I know exactly how you feel. Over the summer, my dad was in and out of the hospital and we really thought we might lose him. He had a tear in the main artery that feeds his large intestine. Because of the length and placement of the tear, there was no way to fix it. They put him on blood thinners, hoping this would help alleviate the problem. Its working so far, and in time it may heal itself. But it took them weeks to figure out why he was feeling like he was having a heart attack and it was scary having him in and out of the hospital and then shipped downtown to a more suitable hospital. My whole world felt different at the time and it was very very scary. It really puts things into perspective, and makes you appreciate what you have so much more. I am so happy for you that your dad is okay and things are better.

Expat No. 3699 said...

I'm glad your dad is okay and I totally understand what you're saying. Big (((Hugs)))

GeekByMarriage said...

*Hugs*

Maggie May said...

This makes more sense than most bullshit people talk about. I am so glad your dad was ok, and really- I'm glad you posted this. It's hard to explain, but I needed to read about something real.

golublog said...

Makes sense to me. Everyonce in a while we forget about the bullshit of our everyday lives and realize how fleeting it could be.

Aunt Becky said...

The Fragile.

Ambles said...

Very scary.

It's difficult for me to make my mind work in those types of situations... It's like I have to process each thought individually... and VERY slowly.

I hope you're feeling better. Fear is difficult to shake sometimes.

Lola said...

Yeah, I get it. Been there too many times with too many people. So glad your dad is okay.

areason2write said...

I am so worried that something will happen to my dad while I am in India - it does not paralyze me but it floats in the back of my head - I know exactly what you are trying to say and I am glad your dad is okay. Hug him tight for all of those who can't reach their fathers with their arms right now.

Badass Geek said...

To All: Thank you for your caring and support for my father. He is going to have a couple of tests throughout the next couple of weeks to further rule out any of the major problems that this all could be.
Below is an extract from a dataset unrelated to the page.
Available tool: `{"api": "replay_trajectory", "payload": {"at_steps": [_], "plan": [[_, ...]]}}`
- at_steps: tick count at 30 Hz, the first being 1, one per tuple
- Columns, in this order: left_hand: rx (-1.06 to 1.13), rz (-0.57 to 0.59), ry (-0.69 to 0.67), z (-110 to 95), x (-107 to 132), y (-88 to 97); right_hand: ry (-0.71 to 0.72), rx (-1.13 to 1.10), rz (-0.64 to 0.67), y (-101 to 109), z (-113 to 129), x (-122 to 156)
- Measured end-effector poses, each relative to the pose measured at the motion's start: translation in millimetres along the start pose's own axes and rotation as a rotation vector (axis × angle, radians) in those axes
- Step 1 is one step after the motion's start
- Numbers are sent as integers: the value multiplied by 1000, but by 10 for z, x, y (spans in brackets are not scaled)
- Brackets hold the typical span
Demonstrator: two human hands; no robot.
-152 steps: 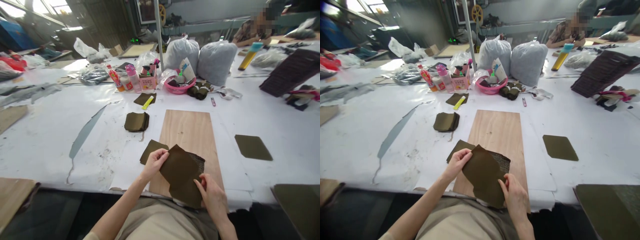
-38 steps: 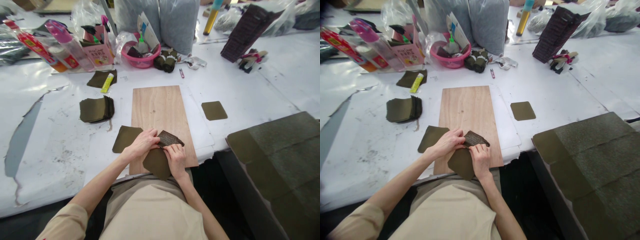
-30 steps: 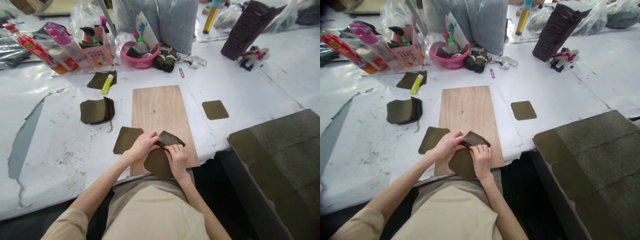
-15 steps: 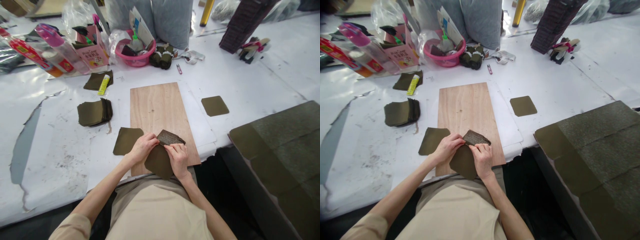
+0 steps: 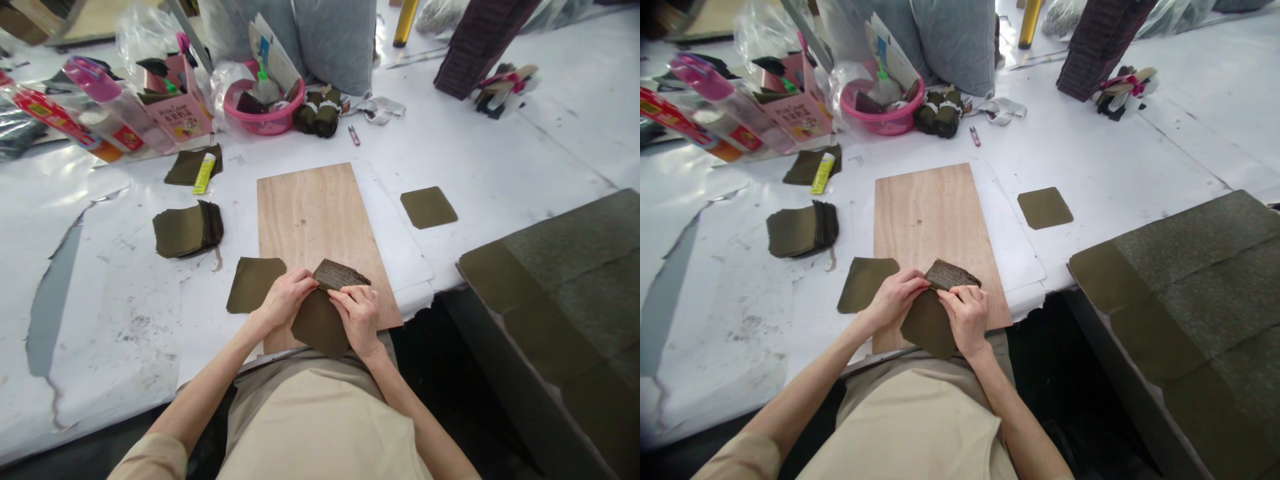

As for me, well, I'm doing alright... better than I would be without the support from all of you. Thank you.

x said...

I feel you. I'll be huggin' the padre tight when I see him this weekend.

Anonymous said...

You put into words the feelings that I've experienced too many times.

That's life, though.

More importantly, I'm very very glad your dad seems to be fine.

Cape Cod Gal said...

Babe, it's all about being positive. Life is scary. I'm glad your Dads okay. :)

Dawn Parsons Smith said...

What a moving post...I completely understand what you are saying..

My husband (age 40) suffered 3 massive coronaries that finally resulted in a triple bypass last spring. With all of the damage, they think his heart may hold out for about 5 more years....to me that is the blink of an eye...It really taught me to slow down and savor every single moment.